As I mentioned earlier, I have been making and uploading some gaming videos over on my YouTube channel. I'm still learning how to best do this, and I have no prior experience talking into a microphone when there's no one on the other end while I'm playing games, so the quality of my commentary isn't that good yet. But I hope to keep doing it and make something of it down the road. When I had my "burst of energy" I made a lot of videos in a few days, and I uploaded at least one video a day for a week. So head on over to my channel if you want to check that out. There will be more soon, but at the moment I still don't feel too good, and I'm finally playing through Skyrim for the first time, which is not the kind of game I want to record.

Tuesday, January 8, 2013

: 2012 - Looking Back | 2013 - Looking Forward

Looking Back

2012 was a weird year for me. It started off with something I had hoped I never had to do, which was breaking up with someone I was still very much in love with. It's actually one year ago tomorrow. I still wish it hadn't happened, but there's not much I can do about it now. And, as I've said before, it was probably for the best. At least now we're still friends, something we might not have been if we had kept on trying.

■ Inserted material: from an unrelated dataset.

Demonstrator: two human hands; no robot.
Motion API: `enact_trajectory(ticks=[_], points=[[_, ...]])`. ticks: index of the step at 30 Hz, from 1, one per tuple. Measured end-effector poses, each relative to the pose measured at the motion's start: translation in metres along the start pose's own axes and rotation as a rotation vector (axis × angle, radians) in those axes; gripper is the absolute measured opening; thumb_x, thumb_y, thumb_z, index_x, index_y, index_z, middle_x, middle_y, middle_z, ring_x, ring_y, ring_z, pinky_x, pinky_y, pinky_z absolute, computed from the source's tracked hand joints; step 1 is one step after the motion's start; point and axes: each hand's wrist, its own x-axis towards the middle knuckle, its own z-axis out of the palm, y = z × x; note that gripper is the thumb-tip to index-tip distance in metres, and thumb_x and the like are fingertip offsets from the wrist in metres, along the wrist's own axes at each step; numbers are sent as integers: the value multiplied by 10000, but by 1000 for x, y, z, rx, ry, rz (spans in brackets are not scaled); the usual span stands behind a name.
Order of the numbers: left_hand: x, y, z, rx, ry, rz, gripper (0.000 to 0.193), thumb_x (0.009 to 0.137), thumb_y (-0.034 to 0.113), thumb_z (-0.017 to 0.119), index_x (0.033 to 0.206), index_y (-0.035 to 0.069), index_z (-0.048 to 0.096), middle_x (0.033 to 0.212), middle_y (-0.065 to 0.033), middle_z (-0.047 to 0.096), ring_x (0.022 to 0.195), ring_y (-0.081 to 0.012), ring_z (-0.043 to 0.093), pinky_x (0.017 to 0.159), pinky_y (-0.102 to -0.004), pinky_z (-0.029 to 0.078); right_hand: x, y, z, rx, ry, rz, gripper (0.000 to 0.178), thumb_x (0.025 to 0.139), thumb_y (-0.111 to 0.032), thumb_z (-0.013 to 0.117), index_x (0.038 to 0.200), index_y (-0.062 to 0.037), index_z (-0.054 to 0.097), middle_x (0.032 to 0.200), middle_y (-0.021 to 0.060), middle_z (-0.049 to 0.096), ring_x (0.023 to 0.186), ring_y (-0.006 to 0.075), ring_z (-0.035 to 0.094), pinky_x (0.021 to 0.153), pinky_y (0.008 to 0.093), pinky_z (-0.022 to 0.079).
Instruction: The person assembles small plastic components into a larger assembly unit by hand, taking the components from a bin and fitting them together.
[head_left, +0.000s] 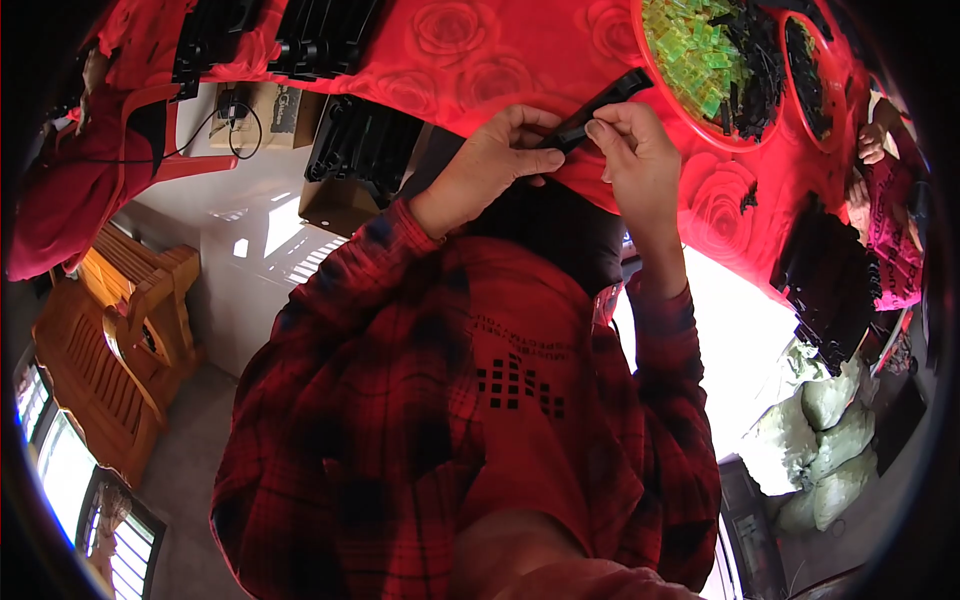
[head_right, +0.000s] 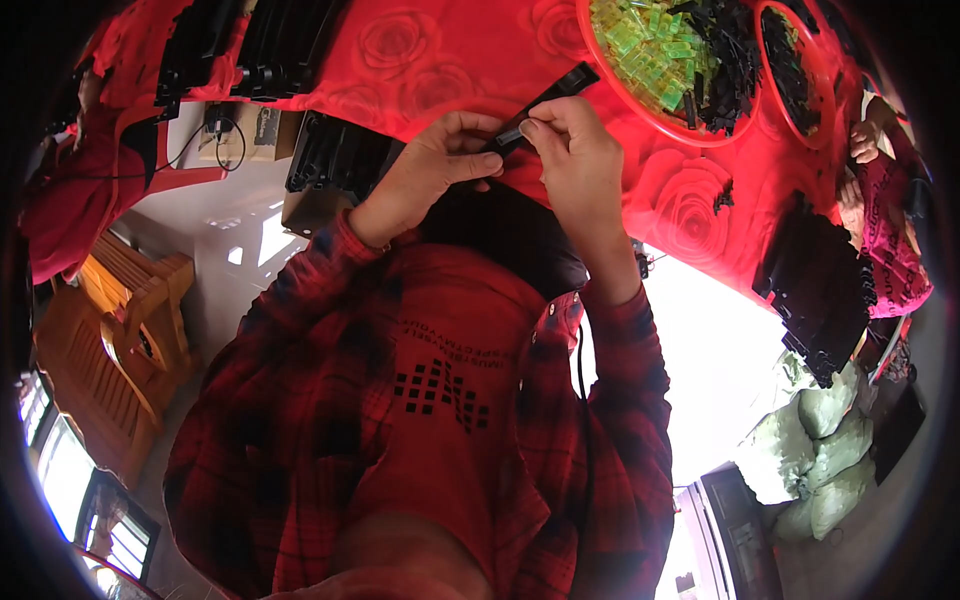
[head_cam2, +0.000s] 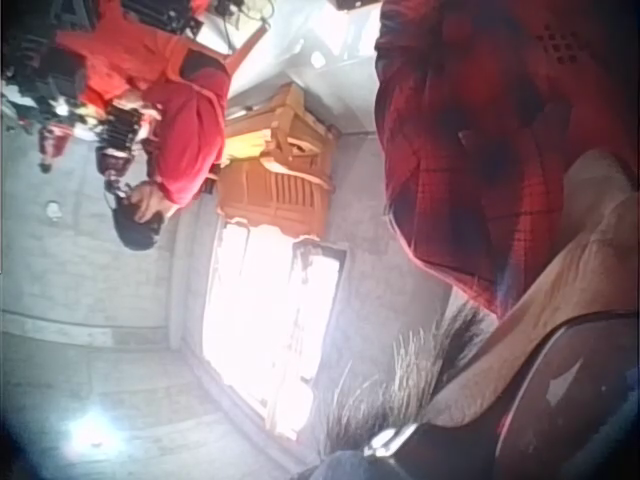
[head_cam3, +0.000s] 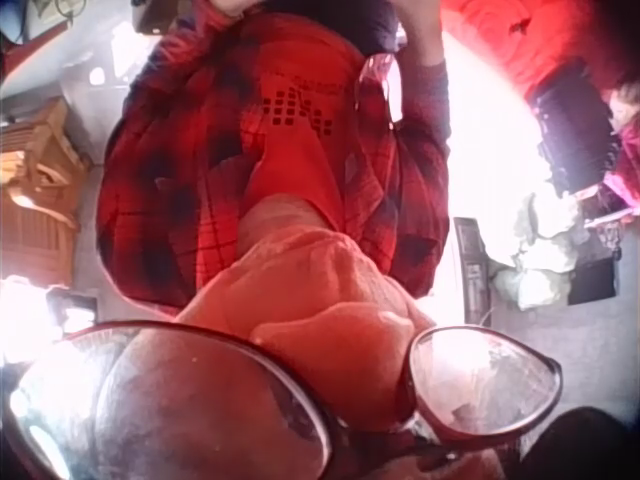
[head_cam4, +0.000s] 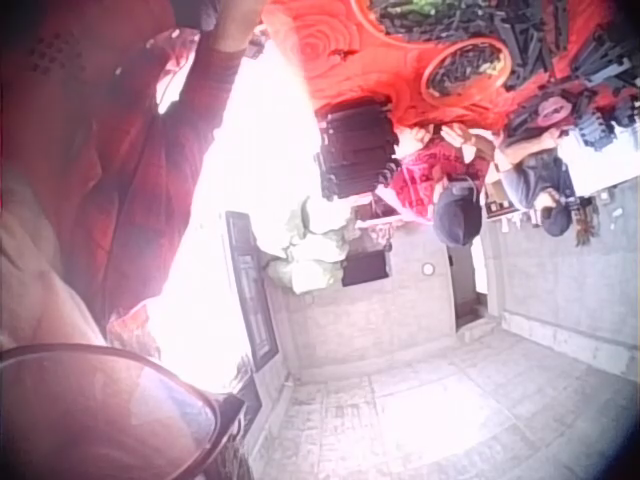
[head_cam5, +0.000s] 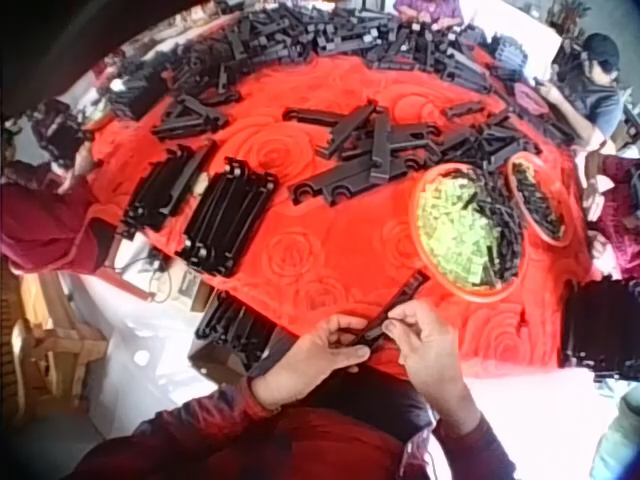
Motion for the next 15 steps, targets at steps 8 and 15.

A couple of months later I started talking seriously with another girl, and spent the next 6+ months trying to make something happen there. 6+ months of disappointment and bad choices. No matter what I tried, something always came in the way, and a couple of months ago she decided that it wasn't really worth it. Or, as she said, it would be better for me to find someone who had time for me. Which I guess is true. 

I'm still looking.

In February we went down to the Netherlands to celebrate Ronald's birthday and Aldert's marriage anniversary. And in September, a bunch of them came to Norway to visit us in Hemsedal. Fun times, both times. I feel like every time I spend time with them I get a slightly better grasp of the Dutch language, at least I understand it a bit better. I'm still far off from being able to speak it, and I just can't learn it on my own. There has been some talk about me going down there for a while, to stay there for a few weeks and learn the language that way, but it's not really a top priority for anyone at the moment, unfortunately.

In April, I think it was, I had a big "falling out" (the problem was mostly on my part, really) with someone I'd had a very close relationship with for a long time, someone that I think knows me better than most people do, and I had to do something else that I never really wanted to do; Remove someone completely from my life. However, when someone has been such a big part of your life (without actually being a part of my life), it's hard to really forget about them. And I've often caught myself thinking about her. I've recently started talking to her a bit again, but due to our complicated past, I feel like I can't let her back into my life in the same way as before.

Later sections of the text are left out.